First of all, when at first the question file of $\textbf{JOMO 7}$ was uploaded, there was a little flaw in question $9$ (short) , and so we uploaded the new file with an addition in the question (length of AC)

But later, when the results were out and solution file was uploaded, the solution was as per the previous (wrong) version of the question, so results will be posted once again.

To put a fullstop to all the disputes and clarifications, I am writing this note.
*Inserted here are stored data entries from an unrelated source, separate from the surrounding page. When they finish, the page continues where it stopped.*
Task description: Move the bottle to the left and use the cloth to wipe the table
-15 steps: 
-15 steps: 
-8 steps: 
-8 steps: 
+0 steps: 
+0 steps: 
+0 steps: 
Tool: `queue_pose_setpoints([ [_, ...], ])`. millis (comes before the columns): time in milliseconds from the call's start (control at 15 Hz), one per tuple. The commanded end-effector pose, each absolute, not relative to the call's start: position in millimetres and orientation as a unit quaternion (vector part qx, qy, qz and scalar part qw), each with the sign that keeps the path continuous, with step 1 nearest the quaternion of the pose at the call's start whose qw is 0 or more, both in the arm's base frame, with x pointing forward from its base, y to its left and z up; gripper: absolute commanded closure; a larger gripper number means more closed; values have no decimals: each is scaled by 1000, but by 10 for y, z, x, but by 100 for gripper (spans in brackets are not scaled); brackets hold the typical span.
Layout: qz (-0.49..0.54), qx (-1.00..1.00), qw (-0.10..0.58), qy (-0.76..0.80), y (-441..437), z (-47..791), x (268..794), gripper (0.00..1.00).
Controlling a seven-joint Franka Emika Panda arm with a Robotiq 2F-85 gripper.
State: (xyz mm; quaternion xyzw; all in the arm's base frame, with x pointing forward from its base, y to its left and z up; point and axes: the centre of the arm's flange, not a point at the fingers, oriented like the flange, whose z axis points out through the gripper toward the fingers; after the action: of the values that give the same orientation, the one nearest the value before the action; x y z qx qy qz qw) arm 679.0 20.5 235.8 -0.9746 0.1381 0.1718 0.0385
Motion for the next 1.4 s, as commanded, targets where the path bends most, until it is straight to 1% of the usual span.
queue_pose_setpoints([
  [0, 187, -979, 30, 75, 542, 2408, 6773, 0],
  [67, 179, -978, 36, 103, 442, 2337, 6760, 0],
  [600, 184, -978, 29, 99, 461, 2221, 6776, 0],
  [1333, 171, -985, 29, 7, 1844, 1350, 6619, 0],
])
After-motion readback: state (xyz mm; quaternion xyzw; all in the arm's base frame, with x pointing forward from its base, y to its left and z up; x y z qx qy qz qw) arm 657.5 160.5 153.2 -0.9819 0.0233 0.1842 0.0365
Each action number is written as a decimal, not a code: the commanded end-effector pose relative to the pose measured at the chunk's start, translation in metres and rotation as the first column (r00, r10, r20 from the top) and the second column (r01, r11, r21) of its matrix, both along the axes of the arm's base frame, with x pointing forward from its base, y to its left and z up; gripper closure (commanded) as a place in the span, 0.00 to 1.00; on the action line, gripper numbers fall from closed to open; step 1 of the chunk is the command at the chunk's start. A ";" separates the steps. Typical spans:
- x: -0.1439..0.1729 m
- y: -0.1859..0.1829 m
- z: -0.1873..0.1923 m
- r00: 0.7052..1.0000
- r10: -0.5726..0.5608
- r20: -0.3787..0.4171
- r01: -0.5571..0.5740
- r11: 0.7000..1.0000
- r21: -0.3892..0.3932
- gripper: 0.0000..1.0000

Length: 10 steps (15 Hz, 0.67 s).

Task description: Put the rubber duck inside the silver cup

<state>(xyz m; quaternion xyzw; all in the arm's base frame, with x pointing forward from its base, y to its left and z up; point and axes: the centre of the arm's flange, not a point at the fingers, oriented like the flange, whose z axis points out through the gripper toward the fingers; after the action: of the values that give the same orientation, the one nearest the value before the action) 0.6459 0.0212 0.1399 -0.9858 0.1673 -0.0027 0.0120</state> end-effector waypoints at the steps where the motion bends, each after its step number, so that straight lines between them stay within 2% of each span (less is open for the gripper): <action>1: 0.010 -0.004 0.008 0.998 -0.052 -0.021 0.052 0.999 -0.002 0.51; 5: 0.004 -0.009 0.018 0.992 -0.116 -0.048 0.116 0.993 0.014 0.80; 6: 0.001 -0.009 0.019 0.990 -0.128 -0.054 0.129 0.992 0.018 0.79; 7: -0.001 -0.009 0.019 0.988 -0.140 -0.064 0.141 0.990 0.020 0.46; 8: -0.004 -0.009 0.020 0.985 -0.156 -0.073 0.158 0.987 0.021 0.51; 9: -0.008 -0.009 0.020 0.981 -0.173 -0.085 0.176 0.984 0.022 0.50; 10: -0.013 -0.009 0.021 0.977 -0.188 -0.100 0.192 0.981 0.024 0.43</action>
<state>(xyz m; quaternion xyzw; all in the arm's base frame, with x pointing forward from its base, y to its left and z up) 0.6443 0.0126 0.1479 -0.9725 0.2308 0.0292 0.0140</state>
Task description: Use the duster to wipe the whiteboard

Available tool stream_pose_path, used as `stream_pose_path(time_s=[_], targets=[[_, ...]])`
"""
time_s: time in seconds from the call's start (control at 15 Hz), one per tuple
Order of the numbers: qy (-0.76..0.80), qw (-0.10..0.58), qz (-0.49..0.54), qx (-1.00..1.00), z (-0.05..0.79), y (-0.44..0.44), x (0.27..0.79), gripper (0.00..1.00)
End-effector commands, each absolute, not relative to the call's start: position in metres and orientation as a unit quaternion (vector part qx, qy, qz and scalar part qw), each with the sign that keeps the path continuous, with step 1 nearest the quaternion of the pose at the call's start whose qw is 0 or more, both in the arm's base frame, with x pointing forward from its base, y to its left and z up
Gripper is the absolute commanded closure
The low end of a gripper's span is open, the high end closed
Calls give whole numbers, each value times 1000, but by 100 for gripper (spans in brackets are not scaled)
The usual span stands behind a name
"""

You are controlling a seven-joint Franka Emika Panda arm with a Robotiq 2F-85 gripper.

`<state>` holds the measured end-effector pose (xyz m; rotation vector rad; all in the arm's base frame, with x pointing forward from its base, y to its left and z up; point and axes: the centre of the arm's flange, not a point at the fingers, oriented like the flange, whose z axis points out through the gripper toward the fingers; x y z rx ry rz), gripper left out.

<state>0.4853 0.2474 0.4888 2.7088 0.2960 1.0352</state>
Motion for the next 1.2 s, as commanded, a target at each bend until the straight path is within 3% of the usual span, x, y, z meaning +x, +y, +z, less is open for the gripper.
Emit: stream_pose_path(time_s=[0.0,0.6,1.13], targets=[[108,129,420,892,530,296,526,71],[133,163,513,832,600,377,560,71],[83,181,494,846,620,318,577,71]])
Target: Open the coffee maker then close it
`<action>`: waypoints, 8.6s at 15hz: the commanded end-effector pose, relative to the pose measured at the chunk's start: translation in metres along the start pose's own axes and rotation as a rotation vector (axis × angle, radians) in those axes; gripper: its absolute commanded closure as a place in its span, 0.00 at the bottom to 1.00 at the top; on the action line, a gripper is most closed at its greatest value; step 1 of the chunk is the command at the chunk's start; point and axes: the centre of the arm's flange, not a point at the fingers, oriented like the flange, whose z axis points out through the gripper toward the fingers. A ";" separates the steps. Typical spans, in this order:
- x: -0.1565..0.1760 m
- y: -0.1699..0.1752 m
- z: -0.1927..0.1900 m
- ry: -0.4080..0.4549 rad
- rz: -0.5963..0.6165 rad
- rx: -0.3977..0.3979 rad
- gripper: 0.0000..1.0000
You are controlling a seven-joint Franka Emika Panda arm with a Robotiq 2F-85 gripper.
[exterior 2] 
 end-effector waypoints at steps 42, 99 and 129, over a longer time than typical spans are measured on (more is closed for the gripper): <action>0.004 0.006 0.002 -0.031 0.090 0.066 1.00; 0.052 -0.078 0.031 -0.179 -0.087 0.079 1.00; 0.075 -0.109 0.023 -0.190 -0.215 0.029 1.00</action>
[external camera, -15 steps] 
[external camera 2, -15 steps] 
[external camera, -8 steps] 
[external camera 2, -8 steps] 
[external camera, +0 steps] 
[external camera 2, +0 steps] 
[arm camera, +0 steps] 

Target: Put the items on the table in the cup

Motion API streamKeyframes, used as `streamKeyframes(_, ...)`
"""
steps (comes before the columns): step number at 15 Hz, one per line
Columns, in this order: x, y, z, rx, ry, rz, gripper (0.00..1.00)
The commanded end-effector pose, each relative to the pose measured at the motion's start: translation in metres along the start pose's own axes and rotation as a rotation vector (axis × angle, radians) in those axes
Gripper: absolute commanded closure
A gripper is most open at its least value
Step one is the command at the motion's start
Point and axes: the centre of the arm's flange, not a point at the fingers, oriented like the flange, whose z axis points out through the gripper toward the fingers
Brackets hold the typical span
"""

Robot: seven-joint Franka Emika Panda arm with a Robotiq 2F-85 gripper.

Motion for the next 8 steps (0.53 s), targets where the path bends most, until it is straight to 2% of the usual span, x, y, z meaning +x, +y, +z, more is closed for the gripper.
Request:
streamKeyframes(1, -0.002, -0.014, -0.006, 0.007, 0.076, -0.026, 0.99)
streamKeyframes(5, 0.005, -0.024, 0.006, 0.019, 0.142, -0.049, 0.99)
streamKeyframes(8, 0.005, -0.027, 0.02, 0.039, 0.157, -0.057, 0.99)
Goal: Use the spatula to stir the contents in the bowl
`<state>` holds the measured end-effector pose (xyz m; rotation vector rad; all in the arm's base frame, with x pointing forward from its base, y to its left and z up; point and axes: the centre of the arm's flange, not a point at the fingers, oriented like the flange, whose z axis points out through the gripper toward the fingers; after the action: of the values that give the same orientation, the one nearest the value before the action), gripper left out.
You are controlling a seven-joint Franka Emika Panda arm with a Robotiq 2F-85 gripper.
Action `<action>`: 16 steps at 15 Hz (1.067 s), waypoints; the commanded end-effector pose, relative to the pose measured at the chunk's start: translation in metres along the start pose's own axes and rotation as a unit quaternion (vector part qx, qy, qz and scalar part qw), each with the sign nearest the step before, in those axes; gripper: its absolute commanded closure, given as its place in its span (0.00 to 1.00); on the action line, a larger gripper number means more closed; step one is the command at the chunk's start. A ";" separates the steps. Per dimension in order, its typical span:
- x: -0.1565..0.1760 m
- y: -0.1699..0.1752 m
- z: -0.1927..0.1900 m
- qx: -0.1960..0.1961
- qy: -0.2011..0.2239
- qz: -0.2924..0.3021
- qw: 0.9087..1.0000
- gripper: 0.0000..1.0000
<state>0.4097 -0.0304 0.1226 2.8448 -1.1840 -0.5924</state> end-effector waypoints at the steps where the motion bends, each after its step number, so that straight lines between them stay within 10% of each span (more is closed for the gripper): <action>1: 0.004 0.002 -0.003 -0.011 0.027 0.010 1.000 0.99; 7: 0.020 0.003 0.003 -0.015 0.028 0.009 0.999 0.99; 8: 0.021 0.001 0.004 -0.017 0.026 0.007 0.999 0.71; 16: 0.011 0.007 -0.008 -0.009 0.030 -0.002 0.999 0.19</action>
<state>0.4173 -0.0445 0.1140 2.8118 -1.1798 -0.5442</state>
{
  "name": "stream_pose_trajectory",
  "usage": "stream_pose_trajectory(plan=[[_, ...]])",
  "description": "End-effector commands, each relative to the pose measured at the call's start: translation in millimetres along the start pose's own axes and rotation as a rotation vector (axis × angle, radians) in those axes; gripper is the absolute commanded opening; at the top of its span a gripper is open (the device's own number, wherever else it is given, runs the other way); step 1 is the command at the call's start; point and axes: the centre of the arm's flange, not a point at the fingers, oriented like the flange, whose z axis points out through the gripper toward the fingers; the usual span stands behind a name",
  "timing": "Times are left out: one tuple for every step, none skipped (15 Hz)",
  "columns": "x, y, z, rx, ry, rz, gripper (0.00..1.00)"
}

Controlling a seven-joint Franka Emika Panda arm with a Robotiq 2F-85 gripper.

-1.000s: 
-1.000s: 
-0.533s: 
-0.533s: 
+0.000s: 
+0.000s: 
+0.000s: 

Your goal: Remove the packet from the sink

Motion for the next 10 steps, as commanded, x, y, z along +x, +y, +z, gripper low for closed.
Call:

Question (JOMO 7, short 9) :- In $\triangle ABC$ ,$I$ is the incenter, and $AI,BI,CI$ meet the sides $BC,AC,AB$ at points $D,E,F$ respectively. $AB=20 , BC=14 , AC=\dfrac{438}{53}$. Then the ratio $\dfrac{ID}{IF}$ can be written as $\dfrac{a}{b}$ where $b$ and $a$ are coprime positive integers, find $a+b$

Solution :- img

For convenience, $AB=c,BC=a,AC=b$

We will use the angle bisector property in $\triangle ABC$ ,

See that $\dfrac{DC}{BD} = \dfrac{b}{c} \implies \dfrac{BD}{BC}=\dfrac{c}{b+c}$

Thus we have $BD=\dfrac{ac}{b+c}$

Now, we use angle bisector property for $\triangle BAD$ ,

$\dfrac{BD}{AB} = \dfrac{ID}{AI} = \dfrac{\frac{ac}{b+c}}{c} = \dfrac{a}{b+c}$

Thus we get $\dfrac{ID}{AD} = \dfrac{a}{a+b+c}$

Now, $AD = \dfrac{\sqrt{bc}}{b+c} \sqrt{(b+c)^2-a^2}$ (length of the angle bisector)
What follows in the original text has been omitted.